INFORMATION SHOWN Start Marker
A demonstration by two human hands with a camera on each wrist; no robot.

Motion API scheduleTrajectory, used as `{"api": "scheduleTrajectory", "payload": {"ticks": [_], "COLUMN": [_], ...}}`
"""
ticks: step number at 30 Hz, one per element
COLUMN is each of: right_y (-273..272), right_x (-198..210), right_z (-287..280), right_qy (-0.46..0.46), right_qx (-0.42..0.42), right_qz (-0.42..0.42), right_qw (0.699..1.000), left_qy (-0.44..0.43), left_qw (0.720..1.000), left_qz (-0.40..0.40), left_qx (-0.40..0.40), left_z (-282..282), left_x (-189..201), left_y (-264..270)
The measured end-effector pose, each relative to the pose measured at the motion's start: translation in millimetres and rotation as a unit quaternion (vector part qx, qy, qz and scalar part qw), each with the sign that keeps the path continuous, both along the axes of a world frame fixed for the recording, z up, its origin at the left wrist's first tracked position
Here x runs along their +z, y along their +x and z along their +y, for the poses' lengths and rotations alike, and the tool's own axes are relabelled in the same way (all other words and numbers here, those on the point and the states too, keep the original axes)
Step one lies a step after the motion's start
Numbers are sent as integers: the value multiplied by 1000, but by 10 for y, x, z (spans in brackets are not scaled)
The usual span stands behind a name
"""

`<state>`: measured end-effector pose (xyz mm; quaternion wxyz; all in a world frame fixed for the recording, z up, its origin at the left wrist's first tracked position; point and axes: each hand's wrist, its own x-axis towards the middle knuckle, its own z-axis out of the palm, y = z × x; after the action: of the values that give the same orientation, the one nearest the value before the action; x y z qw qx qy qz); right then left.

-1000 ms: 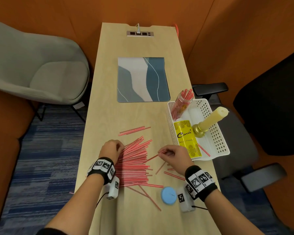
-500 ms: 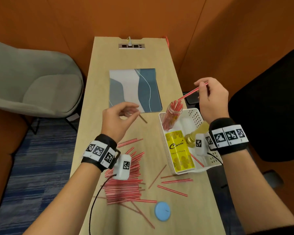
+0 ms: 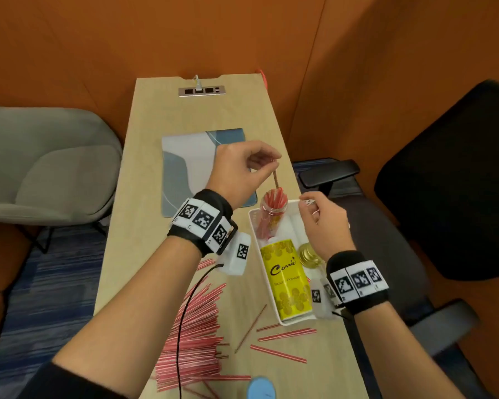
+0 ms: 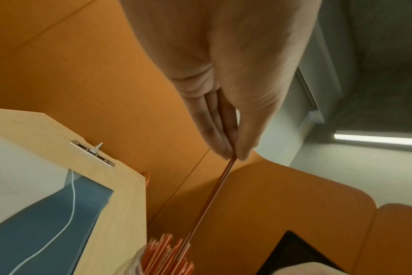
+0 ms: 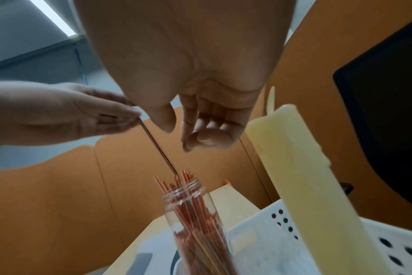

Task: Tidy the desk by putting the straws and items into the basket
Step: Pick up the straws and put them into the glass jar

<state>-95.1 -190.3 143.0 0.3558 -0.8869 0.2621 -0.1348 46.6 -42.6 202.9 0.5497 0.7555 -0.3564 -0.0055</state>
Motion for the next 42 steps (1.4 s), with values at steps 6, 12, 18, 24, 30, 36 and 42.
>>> {"api": "scheduleTrajectory", "payload": {"ticks": [6,12,18,24,30,36,42], "right_y": [-338,-529,-734,-779,-690,-683,-692], "right_x": [-208,-686,-1260,-1451,-1471,-1423,-1176], "right_z": [273,1052,1624,1739,1776,1769,1660], "right_qy": [50,62,-72,-183,-236,-227,-93], "right_qx": [48,250,380,437,520,509,418], "right_qz": [8,141,385,388,361,302,217], "right_qw": [998,956,838,791,738,773,877], "left_qy": [171,147,338,449,423,399,386], "left_qw": [985,986,914,850,869,881,888], "left_qz": [-21,51,183,226,207,212,203], "left_qx": [-23,66,133,157,153,144,145], "left_z": [-49,621,1642,2231,2358,2415,2437], "left_x": [-443,-934,-1611,-2092,-2239,-2254,-2235], "left_y": [16,-145,-517,-813,-939,-936,-871]}}
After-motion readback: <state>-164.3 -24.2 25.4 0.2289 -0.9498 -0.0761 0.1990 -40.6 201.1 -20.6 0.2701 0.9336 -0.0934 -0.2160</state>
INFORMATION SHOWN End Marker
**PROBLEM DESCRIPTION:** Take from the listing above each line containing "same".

**SOLUTION FOR THIS TASK:**
Here x runs along their +z, y along their +x and z along their +y, for the poses' lengths and rotations alike, and the tool's own axes are relabelled in the same way (all other words and numbers here, those on the point and the states too, keep the original axes)
`<state>`: measured end-effector pose (xyz mm; quaternion wxyz; all in a world frame fixed for the recording, z up, its origin at the left wrist's first tracked position; point and axes: each hand's wrist, its own x-axis towards the middle knuckle, its own z-axis out of the palm, y = z × x; after the action: of the values that give the same orientation, the one nearest the value before the action; x y z qw qx qy qz); right then left.

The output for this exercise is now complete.